**WHAT YOU WILL DO:**
In this material, which lines include the string "with"? Show them.

**AVAILABLE DATA:**
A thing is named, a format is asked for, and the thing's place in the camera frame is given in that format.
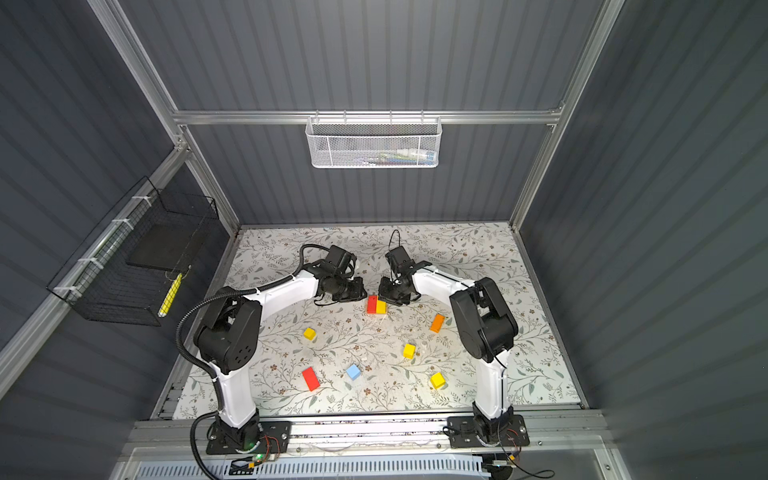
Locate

* * *

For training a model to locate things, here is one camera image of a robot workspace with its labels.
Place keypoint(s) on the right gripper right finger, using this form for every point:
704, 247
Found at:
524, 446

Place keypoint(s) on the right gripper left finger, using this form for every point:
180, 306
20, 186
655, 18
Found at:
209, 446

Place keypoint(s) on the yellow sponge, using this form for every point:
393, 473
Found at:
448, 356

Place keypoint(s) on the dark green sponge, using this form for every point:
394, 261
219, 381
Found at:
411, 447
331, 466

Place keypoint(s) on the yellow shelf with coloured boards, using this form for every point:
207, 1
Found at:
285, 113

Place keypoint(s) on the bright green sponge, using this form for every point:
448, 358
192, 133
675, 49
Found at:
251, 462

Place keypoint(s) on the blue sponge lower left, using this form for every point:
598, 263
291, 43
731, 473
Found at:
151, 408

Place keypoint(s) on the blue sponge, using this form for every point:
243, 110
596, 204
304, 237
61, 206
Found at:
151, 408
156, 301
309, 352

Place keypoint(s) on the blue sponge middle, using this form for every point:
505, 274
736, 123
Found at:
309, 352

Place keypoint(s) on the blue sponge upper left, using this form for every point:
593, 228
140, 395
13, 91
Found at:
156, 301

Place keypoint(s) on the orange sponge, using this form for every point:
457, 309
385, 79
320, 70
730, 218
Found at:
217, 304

---

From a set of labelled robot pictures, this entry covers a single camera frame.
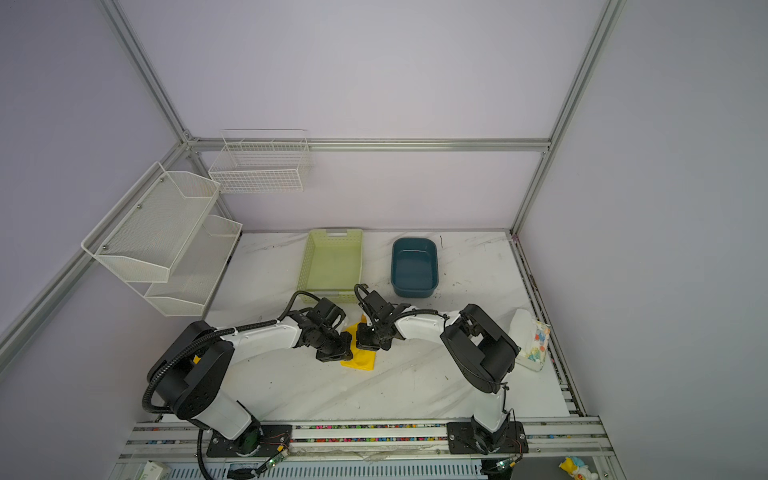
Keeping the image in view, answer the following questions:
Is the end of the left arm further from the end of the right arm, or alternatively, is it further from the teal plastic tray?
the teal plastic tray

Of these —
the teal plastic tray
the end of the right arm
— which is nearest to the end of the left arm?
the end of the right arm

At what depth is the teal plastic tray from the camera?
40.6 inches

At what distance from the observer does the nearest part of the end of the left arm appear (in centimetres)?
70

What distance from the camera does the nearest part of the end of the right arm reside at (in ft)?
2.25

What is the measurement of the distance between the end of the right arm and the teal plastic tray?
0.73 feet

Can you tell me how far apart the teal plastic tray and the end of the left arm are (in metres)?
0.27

**RESULT:**
For training a model to locate things, here is one camera image of a robot workspace with its labels.
Place keypoint(s) on the yellow shelf with coloured boards, using this form for every point:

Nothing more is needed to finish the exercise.